Rapid vesicular translocation and insertion of TRP channels

Authors:
Bezzerides VJ, Ramsey IS, Kotecha S, Greka A and Clapham DE
In:
Source: Nat Cell Biol
Publication Date: (2004)
Issue: 6(8): 709-720
Research Area:
Neurobiology
Cells used in publication:
Neuron, hippo/cortical, rat
Species: rat
Tissue Origin: brain
Platform:
Nucleofector® I/II/2b
Experiment
Primary rat hippocampal neurons were transfected by nucleofection with either one or combinations of expression plasmids for EGFP, a dominant negative mutant of TRPC5 fused to EGFP, and phosphatidylinositol 4-phosphate 5-kinase (PIP(5)K alpha).
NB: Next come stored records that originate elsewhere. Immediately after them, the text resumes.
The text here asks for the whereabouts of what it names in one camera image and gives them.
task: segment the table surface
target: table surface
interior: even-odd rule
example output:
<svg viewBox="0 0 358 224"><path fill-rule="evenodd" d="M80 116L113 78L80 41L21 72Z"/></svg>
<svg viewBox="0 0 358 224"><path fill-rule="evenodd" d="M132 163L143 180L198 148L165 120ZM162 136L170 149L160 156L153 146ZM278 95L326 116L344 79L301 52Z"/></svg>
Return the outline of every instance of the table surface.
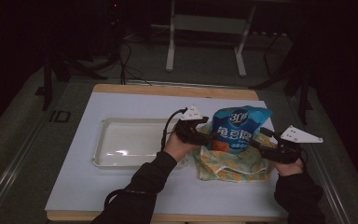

The effects on the neurite outgrowth rate were measured.
Abstract
The broadly expressed transient receptor potential (TRP) family of ion channels are permeant to cations, most resulting in increased intracellular calcium. However, their regulation and gating is not well understood. Here, we report that growth factor stimulation initiates the rapid translocation of the transient receptor potential ion channel, TRPC5, from vesicles held in reserve just under the plasma membrane. This process, which we term 'rapid vesicular insertion of TRP' (RiVIT), dramatically increases membrane-associated TRPC5 channels and functional TRPC5 current, resulting in tight spatial-temporal control of these Ca(2+)-permeant nonselective channels. Epidermal growth factor (EGF)-induced incorporation of functional TRP channels requires phosphatidylinositide 3-kinase (PI(3)K), the Rho GTPase Rac1 and phosphatidylinositol 4-phosphate 5-kinase (PIP(5)K alpha). The increase in TRPC5 availability affects neurite extension rates in cultured hippocampal neurons, and may be a general mechanism for initiating Ca(2+) influx and cell morphological changes in response to stimuli.